* [What you should do] Produce word for word the lines of the data below running from the one that has "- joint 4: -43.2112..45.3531" to the one that has "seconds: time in", inclusive, and no others.
[Data in this exercise Boundary: Start]
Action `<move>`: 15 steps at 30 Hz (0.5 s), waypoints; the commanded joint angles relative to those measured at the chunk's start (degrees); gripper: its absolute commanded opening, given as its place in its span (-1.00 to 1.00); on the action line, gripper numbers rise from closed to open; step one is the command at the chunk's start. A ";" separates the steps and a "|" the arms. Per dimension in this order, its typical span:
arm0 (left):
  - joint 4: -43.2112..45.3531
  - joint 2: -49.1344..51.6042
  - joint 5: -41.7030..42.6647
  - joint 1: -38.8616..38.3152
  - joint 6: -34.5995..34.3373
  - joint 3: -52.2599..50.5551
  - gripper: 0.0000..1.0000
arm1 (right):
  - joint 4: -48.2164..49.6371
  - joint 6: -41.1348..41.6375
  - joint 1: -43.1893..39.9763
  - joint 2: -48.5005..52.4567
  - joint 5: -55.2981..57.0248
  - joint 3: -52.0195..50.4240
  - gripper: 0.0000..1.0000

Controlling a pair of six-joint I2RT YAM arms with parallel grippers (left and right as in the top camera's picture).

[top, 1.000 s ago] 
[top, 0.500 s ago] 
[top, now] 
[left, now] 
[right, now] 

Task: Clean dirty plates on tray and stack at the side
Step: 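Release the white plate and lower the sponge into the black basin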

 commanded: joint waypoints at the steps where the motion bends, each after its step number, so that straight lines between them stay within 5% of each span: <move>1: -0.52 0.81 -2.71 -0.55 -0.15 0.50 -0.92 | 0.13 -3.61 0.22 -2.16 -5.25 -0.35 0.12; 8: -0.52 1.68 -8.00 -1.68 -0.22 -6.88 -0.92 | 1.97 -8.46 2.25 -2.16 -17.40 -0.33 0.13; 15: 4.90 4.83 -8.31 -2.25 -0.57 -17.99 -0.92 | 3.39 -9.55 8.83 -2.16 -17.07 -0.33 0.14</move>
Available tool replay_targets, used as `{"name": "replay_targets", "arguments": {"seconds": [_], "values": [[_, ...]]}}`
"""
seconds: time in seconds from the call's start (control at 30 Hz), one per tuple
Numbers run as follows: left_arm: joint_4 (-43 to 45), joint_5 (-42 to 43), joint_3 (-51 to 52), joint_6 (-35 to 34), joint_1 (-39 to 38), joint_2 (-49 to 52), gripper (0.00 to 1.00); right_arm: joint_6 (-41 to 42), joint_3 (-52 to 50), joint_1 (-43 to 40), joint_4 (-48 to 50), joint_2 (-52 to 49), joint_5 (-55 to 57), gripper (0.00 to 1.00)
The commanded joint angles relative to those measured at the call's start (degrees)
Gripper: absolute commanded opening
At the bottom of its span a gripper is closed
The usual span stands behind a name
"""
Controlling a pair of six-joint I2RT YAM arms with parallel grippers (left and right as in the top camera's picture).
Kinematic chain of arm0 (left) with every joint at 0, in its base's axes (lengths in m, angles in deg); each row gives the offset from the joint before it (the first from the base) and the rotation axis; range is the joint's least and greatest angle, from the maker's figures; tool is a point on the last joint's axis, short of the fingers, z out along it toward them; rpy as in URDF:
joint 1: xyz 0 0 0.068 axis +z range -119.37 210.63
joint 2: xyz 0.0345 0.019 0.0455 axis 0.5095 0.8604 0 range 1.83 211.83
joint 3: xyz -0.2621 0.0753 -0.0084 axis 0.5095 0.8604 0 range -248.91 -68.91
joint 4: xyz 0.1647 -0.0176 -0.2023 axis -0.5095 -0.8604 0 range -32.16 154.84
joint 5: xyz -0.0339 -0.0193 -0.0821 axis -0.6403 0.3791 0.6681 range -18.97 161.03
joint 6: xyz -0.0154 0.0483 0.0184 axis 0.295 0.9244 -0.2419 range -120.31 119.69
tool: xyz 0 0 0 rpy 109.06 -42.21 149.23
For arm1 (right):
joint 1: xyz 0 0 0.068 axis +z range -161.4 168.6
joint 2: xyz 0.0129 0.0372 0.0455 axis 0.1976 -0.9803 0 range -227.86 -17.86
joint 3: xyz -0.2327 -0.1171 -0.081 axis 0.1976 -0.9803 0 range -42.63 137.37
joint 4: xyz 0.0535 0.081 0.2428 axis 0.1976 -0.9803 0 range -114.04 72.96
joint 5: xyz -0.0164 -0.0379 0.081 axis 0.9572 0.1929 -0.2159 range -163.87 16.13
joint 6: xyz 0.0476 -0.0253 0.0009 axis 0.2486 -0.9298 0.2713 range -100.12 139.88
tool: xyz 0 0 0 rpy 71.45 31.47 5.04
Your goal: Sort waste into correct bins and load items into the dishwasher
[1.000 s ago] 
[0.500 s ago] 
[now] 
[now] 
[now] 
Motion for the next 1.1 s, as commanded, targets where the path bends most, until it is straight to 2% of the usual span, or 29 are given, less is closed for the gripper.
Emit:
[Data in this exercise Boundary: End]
* [Solution for this problem]
  - joint 4: -43.2112..45.3531
  - joint 2: -49.1344..51.6042
  - joint 5: -41.7030..42.6647
  - joint 1: -38.8616..38.3152
  - joint 6: -34.5995..34.3373
  - joint 3: -52.2599..50.5551
  - gripper: 0.0000..1.0000
arm1 (right):
  - joint 4: -48.2164..49.6371
  - joint 6: -41.1348..41.6375
  - joint 1: -43.1893..39.9763
  - joint 2: -48.5005..52.4567
  - joint 5: -55.2981..57.0248
  - joint 3: -52.0195..50.4240
  - gripper: 0.0000..1.0000

Controlling a pair of six-joint I2RT YAM arms with parallel grippers (left and right as in the top camera's picture).

[top, 1.000 s ago] 
[top, 0.500 s ago] 
[top, now] 
[left, now] 
[right, now] 

Task: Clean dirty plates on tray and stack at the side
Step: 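Release the white plate and lower the sponge into the black basin
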
 commanded: joint waypoints at the steps where the motion bends, each after its step number, so that straight lines between them stay within 5% of each span: <move>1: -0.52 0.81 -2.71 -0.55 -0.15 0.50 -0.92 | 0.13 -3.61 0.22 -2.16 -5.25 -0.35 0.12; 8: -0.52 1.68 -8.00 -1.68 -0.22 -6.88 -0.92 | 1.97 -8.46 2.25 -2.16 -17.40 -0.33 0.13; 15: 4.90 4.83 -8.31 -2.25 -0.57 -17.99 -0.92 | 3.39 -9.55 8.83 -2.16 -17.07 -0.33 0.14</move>
Available tool replay_targets, used as `{"name": "replay_targets", "arguments": {"seconds": [_], "values": [[_, ...]]}}`
"""
seconds: time in seconds from the call's start (control at 30 Hz), one per tuple

Nothing else is required to complete this exercise.